Monday, March 11, 2013
Getting back and more active with SP and really being honest and dedicated about tracking both food and exercise is helping me get back and stay on track.
I am not planning to lose this weight at lightning speed, but I am happy with the 1.2 lbs in this first week of "Buckled in". It is working. I started last week at 151.6 and then was at 150.6 for most of the rest of the week. I really thought there must be something wrong with my scale.
I got my workouts pumped up a good deal last week, hitting my calorie burn goal with ease... of course this week my Achilles tendinitis has decided it wants to come hang out and drive me nuts... so I may well be walking my way to a 2000 calorie burn, and doing gentler, non-jumpy sorts of things to rest them. I have no choice but to run on Saturday, since that is my Army PT test. I am also trying to stay away from my beloved barefoot tennies, just to ease up on those tendons.
Meanwhile, I remain buckled in and my sticking tight really showed. I only had one day over calories and that was going out with hubby for our 26th anniversary early. But I asked for a box and put half of my food aside before I started eating... so the calorie intake was over, but limited. And I had a delicious lunch on Saturday! A small indulgence and a 2nd day of treat!
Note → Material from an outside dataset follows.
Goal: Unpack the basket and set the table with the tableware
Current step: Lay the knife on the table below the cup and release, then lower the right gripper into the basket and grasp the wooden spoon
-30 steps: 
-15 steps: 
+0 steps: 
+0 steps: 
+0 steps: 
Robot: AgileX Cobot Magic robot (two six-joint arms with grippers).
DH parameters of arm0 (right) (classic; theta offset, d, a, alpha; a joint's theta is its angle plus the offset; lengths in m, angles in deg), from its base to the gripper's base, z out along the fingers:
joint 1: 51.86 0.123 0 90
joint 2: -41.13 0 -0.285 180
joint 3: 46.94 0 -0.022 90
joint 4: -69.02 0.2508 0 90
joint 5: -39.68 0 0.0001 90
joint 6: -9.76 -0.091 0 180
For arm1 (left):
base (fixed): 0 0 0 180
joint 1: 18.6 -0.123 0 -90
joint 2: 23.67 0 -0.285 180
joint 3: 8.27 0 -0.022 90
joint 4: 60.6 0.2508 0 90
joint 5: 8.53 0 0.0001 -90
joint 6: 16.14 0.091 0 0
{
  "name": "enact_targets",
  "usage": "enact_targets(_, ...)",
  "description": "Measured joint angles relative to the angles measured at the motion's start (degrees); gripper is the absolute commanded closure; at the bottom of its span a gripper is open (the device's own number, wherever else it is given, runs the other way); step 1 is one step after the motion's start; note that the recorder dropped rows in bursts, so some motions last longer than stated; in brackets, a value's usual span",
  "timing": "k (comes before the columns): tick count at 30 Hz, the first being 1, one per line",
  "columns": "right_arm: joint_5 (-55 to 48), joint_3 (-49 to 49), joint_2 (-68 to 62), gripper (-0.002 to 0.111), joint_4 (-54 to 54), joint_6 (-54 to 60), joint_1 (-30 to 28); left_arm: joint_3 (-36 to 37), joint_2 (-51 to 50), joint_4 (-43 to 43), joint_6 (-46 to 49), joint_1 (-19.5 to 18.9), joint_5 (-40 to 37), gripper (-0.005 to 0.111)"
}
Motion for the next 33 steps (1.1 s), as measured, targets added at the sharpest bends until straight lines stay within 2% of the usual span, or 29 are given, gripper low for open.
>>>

I got up Saturday and made my family way happy by making my (part) Whole Wheat Cinnamon Applesauce pancakes (
). These are truly the only pancakes my husband likes. I also had plenty of extras to freeze for toastering later. I sauteed some apples in a tiny bit of butter and cinnamon as a topping and didn't need syrup.
Right now I am just trying to get my brain in gear from the time change. The Sunday is never really a problem for me, it's always the stupid Monday... I stayed up "too late" (ie. the former 10:30 pm, now 11:30) and had to get up "early" (the former 5:30 am, now 6:30)... I will prolly crash hard tonight.
Oh well, on into a new week! Hope everyone is ready for it too!